Brief:
Starting with the line that contains "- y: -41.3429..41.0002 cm", return every line through the end of the listing below exactly as written. Omit the pictures.

----------

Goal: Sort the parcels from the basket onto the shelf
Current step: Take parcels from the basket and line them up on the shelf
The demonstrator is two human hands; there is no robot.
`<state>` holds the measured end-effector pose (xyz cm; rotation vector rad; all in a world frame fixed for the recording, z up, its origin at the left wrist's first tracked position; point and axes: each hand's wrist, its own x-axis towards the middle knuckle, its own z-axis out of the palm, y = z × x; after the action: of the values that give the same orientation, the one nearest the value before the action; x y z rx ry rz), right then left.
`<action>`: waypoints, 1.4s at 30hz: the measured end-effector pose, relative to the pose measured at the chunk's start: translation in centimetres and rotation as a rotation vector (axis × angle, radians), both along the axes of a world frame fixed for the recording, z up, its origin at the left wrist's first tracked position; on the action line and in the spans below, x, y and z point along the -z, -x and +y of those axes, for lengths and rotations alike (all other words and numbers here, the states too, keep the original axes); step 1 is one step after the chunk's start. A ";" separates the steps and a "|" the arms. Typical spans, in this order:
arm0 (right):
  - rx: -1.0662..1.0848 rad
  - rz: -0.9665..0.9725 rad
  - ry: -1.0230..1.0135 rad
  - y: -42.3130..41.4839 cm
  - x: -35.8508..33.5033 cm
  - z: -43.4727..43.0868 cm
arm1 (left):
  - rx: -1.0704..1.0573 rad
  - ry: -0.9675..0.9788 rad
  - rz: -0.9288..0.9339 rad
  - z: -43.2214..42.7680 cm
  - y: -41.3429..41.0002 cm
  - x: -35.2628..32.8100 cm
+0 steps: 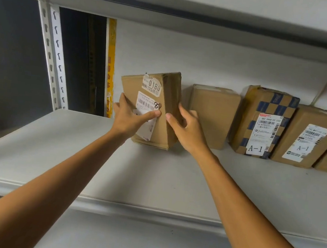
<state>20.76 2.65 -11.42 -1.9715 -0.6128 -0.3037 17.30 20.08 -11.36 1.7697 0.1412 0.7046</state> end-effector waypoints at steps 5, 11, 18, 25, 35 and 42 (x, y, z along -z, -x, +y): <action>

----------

Answer below:
  - y: -41.3429..41.0002 cm
  - x: -35.2628..32.8100 cm
+0 steps: 
<state>20.76 2.65 -11.42 -1.9715 -0.6128 -0.3037 17.30 20.08 -11.36 1.7697 0.1412 0.7046</state> end-effector waypoints at steps 5, 11, 18, 25, 35 and 42 (x, y, z along -z, -x, +y): <action>

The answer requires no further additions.